Perspective: What about the Kids without a Computer during COVID-19?
One of the first institutions to be upended by the COVID-19 pandemic was our nation’s school system. The Syracuse City School District was no exception. On March 16th, schools were ordered to close while teachers, staff, administrators, parents, and volunteers were suddenly faced with the unprecedented and formidable challenge of converting the rest of the school year to an online format. We spoke with Promise Zone Supervisor Raquan Pride about lack of internet access and digital infrastructure among students as well as the creative approaches being implemented to address those problems.
The initiative led by Raquan Pride put nearly 150 tablets in the hands of Syracuse City School District students.
Mr. Pride is a Syracuse native who has been working as a mentor to students since he was a teenager himself. “I started working with kids while in high school,” he explains, “whether just helping out around the Southwest Center or the Boys and Girls Club.” Those efforts led him to serve as a teen program director with Catholic Charities, a teaching assistant, a substitute teacher, a staff member at Hillside Children’s Center, and eventually to his current position as Supervisor with Promise Zone – a state funded nonprofit aimed at providing personalized support to students with emotional and behavioral problems.

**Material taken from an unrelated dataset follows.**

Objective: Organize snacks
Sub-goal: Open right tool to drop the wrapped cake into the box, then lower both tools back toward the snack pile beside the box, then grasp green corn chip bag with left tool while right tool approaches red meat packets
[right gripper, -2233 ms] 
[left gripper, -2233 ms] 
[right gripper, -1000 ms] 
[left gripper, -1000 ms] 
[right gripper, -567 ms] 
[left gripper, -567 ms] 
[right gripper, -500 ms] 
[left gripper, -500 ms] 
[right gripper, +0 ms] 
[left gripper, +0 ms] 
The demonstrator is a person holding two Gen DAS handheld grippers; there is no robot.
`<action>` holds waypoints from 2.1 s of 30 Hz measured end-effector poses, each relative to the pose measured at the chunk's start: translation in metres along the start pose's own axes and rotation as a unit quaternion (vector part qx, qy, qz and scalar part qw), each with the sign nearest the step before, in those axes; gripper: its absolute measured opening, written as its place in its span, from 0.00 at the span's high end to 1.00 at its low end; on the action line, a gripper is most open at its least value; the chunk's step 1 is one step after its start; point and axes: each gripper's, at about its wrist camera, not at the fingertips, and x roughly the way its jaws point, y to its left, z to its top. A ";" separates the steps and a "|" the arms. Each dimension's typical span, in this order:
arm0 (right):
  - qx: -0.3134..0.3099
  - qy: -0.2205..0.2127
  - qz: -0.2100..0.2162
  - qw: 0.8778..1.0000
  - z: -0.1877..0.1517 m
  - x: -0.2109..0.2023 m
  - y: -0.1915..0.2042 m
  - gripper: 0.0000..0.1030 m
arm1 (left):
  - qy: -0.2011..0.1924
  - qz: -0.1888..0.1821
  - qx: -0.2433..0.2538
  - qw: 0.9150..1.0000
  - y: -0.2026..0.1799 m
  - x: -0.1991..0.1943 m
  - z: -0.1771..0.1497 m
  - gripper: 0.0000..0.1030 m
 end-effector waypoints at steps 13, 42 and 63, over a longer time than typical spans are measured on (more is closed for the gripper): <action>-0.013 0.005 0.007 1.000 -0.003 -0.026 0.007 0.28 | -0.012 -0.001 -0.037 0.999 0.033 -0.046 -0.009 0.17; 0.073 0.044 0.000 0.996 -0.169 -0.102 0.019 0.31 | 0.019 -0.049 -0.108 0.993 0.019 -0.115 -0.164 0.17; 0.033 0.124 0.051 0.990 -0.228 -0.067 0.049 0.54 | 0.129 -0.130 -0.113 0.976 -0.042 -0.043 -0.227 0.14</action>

Pride and other Promise Zone staff quickly found themselves having to take on new responsibilities to better serve their students. They began helping by transporting workbooks and other physical resources from schools to students’ homes, which also served to put them in contact with families to better gauge their needs. “There’s a lot of effort being made on behalf of the school district and by the district themselves but it’s hard to quantify how many people need support because some people are difficult to access and locate,” says Pride. He describes how schools do not always have up to date contact information for students, which can make them hard to track down.

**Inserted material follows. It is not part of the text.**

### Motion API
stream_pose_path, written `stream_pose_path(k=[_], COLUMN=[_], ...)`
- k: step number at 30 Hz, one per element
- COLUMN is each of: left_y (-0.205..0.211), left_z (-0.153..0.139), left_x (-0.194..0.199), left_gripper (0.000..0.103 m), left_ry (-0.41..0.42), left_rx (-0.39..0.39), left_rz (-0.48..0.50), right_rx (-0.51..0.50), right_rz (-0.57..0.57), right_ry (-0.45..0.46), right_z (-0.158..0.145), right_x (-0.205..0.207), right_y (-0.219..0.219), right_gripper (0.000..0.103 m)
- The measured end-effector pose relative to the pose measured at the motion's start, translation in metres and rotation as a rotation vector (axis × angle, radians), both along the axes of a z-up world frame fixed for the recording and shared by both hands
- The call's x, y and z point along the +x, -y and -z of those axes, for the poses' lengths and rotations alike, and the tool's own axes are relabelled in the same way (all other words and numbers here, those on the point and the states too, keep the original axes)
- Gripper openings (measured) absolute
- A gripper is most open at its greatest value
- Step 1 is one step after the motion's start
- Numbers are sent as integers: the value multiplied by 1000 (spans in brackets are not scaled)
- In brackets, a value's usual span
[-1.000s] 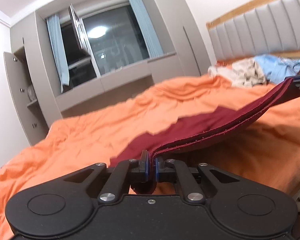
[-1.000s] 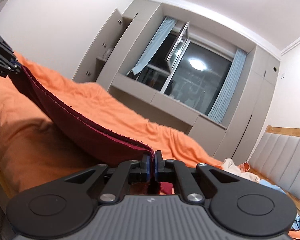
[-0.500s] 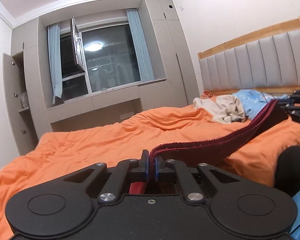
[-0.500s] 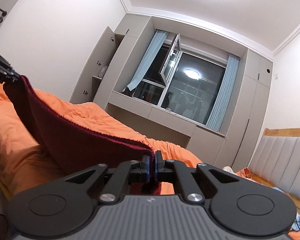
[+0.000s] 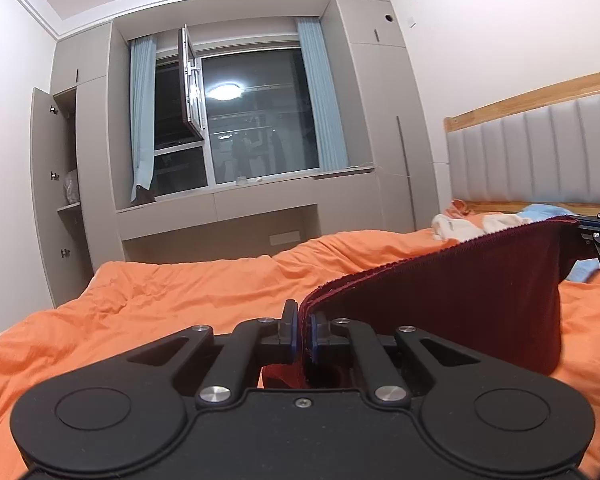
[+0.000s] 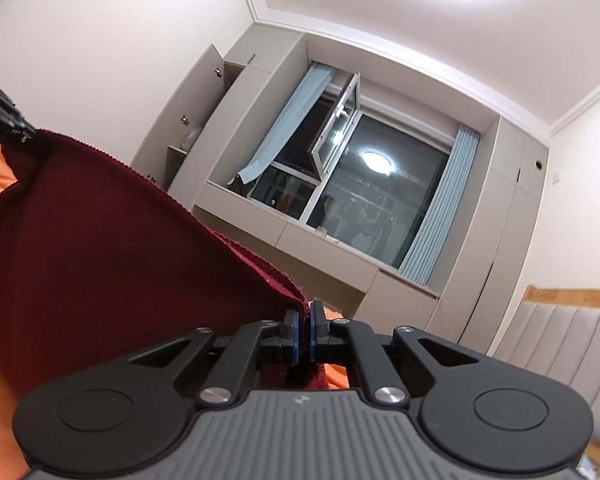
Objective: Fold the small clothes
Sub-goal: 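Lower the hem over the collar and open both grippers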
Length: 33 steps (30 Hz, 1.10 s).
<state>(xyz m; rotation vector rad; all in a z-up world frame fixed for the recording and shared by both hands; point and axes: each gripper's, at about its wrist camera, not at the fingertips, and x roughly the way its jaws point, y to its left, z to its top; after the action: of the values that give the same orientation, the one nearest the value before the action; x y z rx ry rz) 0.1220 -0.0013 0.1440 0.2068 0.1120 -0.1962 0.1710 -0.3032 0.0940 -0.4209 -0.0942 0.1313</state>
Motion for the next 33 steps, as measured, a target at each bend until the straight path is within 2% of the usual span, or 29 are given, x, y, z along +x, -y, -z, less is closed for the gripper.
stream_pose_path(k=[5,13,19,21,30,33], left_y=[10,10,-2,-4,-6,-6], left_z=[8,40,76,89,125,133], left_x=[72,185,242,259,303,310], left_gripper=[7,7,7,7,8,13], left_ry=[-14,-125,-228,-277,-409,-444], left_rx=[39,65,31,41,75,69], left_rz=[-53,-117,-152,-166,-210,-212], right_rx=[21,20,-49,-78,-114,-108], right_rz=[6,17,17,15,11,18], right_ry=[-70,-211,-305,-323,-461,-500], right_z=[11,44,79,91,127,133], right_x=[75,171,214,221,254,258], right_y=[-3,-8,-20,-27,-34,-33], right_gripper=[5,5,5,5,6,11])
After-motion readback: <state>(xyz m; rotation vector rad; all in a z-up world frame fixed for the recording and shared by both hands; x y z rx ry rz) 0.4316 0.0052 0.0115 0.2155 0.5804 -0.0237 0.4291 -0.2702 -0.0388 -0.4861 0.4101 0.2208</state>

Speaking with students and their families during the early days of the pandemic revealed a deeply rooted problem: many homes lacked the devices or internet access necessary for students to participate in their online lessons. “We do wellness calls to see if [students] have the technology and try to figure out a way to help them,” Pride says. “This situation reveals the gap between the haves and the have-nots.” For many students, the only internet-capable device they have access to is a smartphone – a device type that is not compatible with most educational software. Not only that, but writing essays or preparing presentations on a smartphone is so arduous that it borders on the impossible.

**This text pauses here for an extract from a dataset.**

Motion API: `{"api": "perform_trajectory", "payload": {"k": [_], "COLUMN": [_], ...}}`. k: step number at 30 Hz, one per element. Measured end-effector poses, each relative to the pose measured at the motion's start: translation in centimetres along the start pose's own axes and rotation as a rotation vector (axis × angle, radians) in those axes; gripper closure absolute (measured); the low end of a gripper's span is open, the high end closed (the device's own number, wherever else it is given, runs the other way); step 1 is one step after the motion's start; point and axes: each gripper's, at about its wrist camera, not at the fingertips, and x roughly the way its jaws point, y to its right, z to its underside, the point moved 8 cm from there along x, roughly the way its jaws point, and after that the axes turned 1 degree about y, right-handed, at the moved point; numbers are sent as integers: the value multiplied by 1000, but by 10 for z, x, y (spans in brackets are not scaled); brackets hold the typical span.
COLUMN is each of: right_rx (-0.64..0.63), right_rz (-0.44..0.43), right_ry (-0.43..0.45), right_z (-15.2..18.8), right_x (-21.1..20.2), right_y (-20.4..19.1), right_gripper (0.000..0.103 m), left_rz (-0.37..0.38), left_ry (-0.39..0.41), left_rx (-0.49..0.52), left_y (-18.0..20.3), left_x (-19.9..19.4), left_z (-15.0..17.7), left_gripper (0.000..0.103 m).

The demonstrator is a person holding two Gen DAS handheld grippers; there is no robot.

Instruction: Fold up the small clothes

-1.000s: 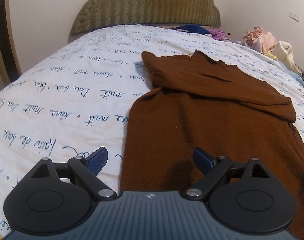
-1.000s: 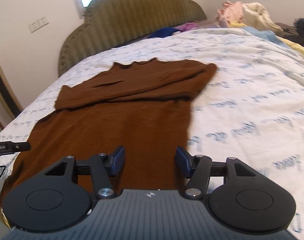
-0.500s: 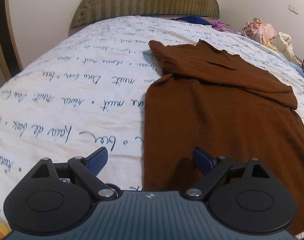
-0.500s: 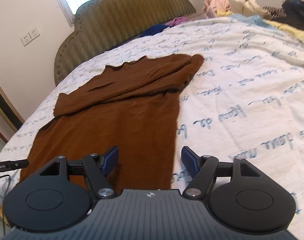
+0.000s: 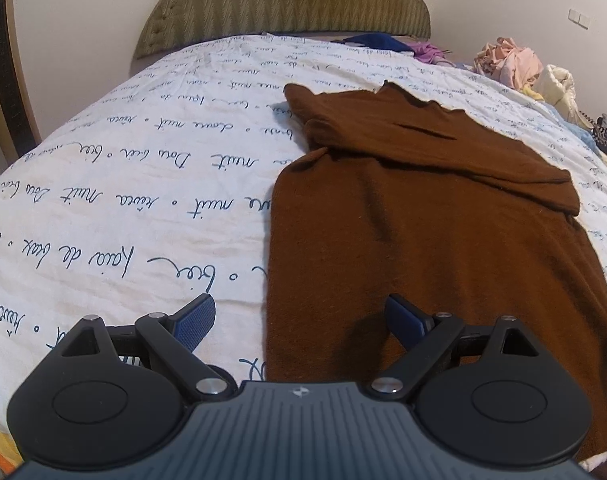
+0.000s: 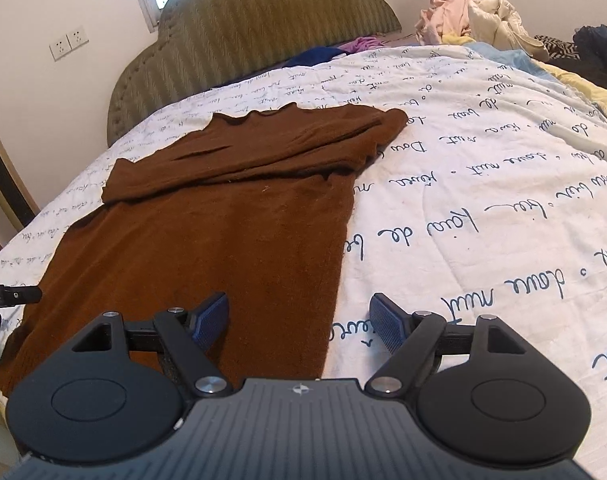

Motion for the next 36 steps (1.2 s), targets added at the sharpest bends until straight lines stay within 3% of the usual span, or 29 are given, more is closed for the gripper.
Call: {"api": "perform_trajectory", "payload": {"k": [18, 25, 30, 36], "right_rx": [44, -5, -70, -88], "right_rz": [-52, -76, -88, -78], "right_ry": [-18, -53, -79, -108], "right_z": [0, 3, 8, 14], "right_x": [-26, -28, -29, -29], "right_y": [12, -6, -22, -21], "right_gripper": [26, 24, 18, 17], "left_rz": [-88, -158, -163, -192], "left_ry": [35, 45, 42, 64], "left_rx": [-1, -7, 2, 35], "left_y": [-16, -23, -25, -35], "left_x": [-33, -39, -42, -53], "left_z": [-10, -14, -13, -6], "left_gripper": [11, 10, 10, 11]}}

The closing of libraries meant that students used to doing their homework there now had to find a new option. Some were afraid to come forward out of embarrassment or because they were afraid of being chastised for being unprepared. While Spectrum did begin offering free internet access to certain families who could not afford it, Pride says that this did not apply to families who had an outstanding debt to the internet provider. Unsurprisingly, this disqualified many of the families who needed this service most.
Pride started seriously looking into how to fix this problem. In the past, he had organized hygiene drives to put sanitary supplies into the hands of families who could not afford them. He decided to use this model to hold a tablet drive with the goal of raising funds to buy 50 tablets for students in need. Pride presented his idea to Sheena Solomon, Executive Director of the Gifford Foundation, who pledged to match his progress with an additional 50 tablets. After putting out flyers, social media promos, and contacting community leaders, he was able to raise $4,400 toward the cause. With these funds, the contributions from Gifford, and some of Pride’s own money, the tablet drive was able to distribute nearly 150 tablets within the community – tripling their original goal.
Despite the huge success of the tablet drive, Pride’s excitement is tempered by the awareness that the systemic failings that created this problem in the first place are still in play. “We are going to be even more heavily reliant on technology because now we have the data to say we don’t have to report to an office every day to be effective in the work that we do,” Pride says. That means more people will be working from home, which is a problem so long as many families and communities struggle to afford the devices and internet services they require to participate in this new economy. It’s wonderful that people are pitching in and helping out, he says, but we need to find long-term solutions to these systemic issues.